As shown in FIGS. 11 and 12, a conventional thermistor chip 1 of this kind usually has terminal electrodes 3 provided at both end parts of a thermistor block 2 having an oxide of a transition metal such as Mn, Co and Ni as its principal component (herein referred to as "Thermistor element"). The terminal electrodes 3 each comprise an end electrode 3a formed by applying Ag/Pd or the like in a paste form and then firing and a plating layer 3b formed on its surface by using Ni or Sn. The normal-temperature resistance value (hereinafter simply referred to as "the resistance value") of such a thermistor chip is generally determined by the resistor value of the thermistor element 2 and the position of the terminal electrodes 3.
Fluctuations in the position of the end electrodes 3a, or more particularly in their width d and their separations a, are generally large because they are produced by applying a paste and firing. The so-called "3cv" value (an index of fluctuations defined as 100×3σ/(average value) where σ indicates the standard deviation of fluctuations in a lot) for the resistance values is conventionally as large as 5-20%. In order to reduce it to less than 1%, as currently becoming required of the resistant values, a sorting process is necessary, and this not only affects the production cost adversely but also makes it difficult to supply a large quantity of products.
Although it has been known to make use of a laser to remove a portion of the terminal electrode 3 so as to adjust the resistance value of a thermistor chip, the use of a laser involves several problems of its own such as damage to the thermistor element due to the laser heat. In the case of a thermistor of which the resistance changes nonlinearly with respect to temperature, the adjustment of the temperature value is difficult as the temperature of the thermistor element rises due to the laser heat.

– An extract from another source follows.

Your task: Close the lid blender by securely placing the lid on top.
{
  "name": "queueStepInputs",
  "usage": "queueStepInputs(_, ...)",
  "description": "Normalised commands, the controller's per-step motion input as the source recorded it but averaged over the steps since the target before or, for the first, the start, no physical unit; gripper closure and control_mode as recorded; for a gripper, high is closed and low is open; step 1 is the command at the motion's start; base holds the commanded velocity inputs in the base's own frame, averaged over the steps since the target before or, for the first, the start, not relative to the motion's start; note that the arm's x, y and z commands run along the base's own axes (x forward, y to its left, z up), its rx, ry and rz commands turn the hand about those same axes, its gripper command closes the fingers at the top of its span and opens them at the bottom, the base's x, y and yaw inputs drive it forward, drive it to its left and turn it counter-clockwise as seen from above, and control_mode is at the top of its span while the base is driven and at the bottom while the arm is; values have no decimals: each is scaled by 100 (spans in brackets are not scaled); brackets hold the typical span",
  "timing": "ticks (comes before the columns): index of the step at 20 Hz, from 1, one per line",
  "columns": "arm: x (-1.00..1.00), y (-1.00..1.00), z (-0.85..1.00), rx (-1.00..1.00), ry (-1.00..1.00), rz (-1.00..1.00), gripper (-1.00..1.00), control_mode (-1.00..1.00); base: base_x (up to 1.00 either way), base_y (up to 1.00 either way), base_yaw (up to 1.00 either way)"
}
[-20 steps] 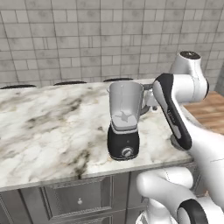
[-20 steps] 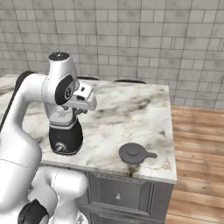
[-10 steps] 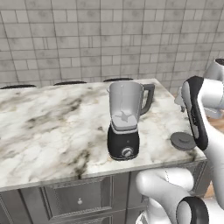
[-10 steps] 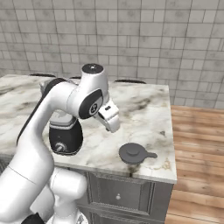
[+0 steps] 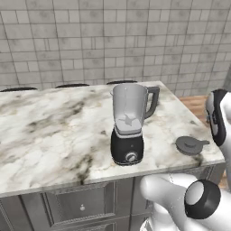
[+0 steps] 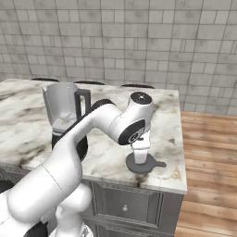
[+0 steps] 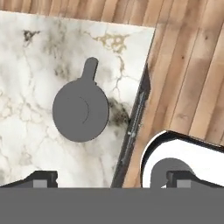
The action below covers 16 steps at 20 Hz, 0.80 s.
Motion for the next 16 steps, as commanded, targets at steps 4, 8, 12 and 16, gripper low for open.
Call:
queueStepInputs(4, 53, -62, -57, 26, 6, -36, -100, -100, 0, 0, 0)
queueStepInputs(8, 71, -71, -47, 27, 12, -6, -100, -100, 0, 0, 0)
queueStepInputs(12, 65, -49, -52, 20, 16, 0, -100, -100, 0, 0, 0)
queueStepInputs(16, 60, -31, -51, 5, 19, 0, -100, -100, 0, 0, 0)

It is therefore a general object of this invention to eliminate the problems of prior art as described above.
It is a specific object of this invention to provide chip type thermistors of which the standard deviation in the fluctuations in the resistance value is reduced.
It is another object of this invention to provide a method of producing such chip type thermistors without using a laser.
A thermistor chip embodying this invention, with which the above and other objects can be accomplished, may be characterized not only as comprising terminal electrodes which are formed on both end parts of a thermistor element but also wherein each of these terminal electrodes comprises a first metal layer having a three-layer structure and a second metal layer which is also of a three-layer structure and is formed on the surface of the first metal layer, having its edge part formed in contact with a surface area of the thermistor element. The lower layer of the three-layer structures of the first and second metal layers comprises a metal with resistance against soldering heat, the middle layer comprises a metal having both wettability to solder and resistance against soldering heat and the upper layer comprises a metal having wettability to solder. It is preferable that the lower layers comprise a material selected from Cr, Ni, Al, W and their alloys, that the middle layers comprise Ni or a Ni alloy and that the upper layers comprise Sn, a Sn--Pb alloy or Ag. It is further preferred that the first and second metal layers be formed by a dry soldering method.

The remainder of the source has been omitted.